▸ **EXERCISE OBJECTIVE**: Look through the data below. Pick out the lines holding the string "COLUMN".
*** EXERCISE DATA ***
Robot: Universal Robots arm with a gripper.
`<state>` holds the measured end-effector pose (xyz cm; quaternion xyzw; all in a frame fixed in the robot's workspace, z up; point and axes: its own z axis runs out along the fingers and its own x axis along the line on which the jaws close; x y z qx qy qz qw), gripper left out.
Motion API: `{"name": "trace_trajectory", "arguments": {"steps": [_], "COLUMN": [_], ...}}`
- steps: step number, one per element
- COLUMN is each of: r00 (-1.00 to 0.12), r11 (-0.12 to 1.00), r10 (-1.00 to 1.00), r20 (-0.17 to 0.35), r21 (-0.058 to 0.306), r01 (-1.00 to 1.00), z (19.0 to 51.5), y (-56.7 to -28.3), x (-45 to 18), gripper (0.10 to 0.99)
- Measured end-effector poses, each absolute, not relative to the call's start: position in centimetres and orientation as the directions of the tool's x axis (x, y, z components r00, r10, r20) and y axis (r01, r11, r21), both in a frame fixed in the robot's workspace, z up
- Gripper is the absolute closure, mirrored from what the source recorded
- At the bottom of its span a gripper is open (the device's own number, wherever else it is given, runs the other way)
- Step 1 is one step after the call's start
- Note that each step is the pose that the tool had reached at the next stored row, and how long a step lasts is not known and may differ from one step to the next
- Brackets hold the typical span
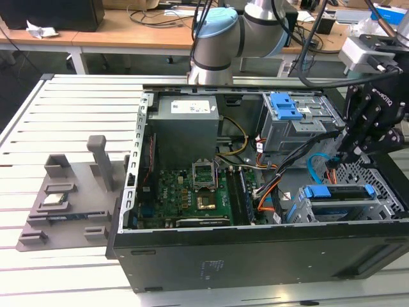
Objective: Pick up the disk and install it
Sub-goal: 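Insert the first disk wire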
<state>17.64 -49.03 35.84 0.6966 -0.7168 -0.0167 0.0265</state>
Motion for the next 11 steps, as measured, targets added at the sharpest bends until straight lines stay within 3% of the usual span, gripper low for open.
{"name": "trace_trajectory", "arguments": {"steps": [8,10,11], "r00": [-0.028,-0.028,-0.028], "r11": [0.03,0.031,0.031], "r10": [-0.999,-0.999,-0.999], "r20": [0.037,0.039,0.04], "r21": [0.06,0.06,0.06], "r01": [-0.998,-0.998,-0.998], "z": [35.63,35.63,35.63], "y": [-49.06,-49.06,-49.06], "x": [17.63,17.63,17.63], "gripper": [0.784,0.8,0.863]}}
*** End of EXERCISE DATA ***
▸ **RESPONSE AREA**:
Motion API: `{"name": "trace_trajectory", "arguments": {"steps": [_], "COLUMN": [_], ...}}`
- COLUMN is each of: r00 (-1.00 to 0.12), r11 (-0.12 to 1.00), r10 (-1.00 to 1.00), r20 (-0.17 to 0.35), r21 (-0.058 to 0.306), r01 (-1.00 to 1.00), z (19.0 to 51.5), y (-56.7 to -28.3), x (-45 to 18), gripper (0.10 to 0.99)

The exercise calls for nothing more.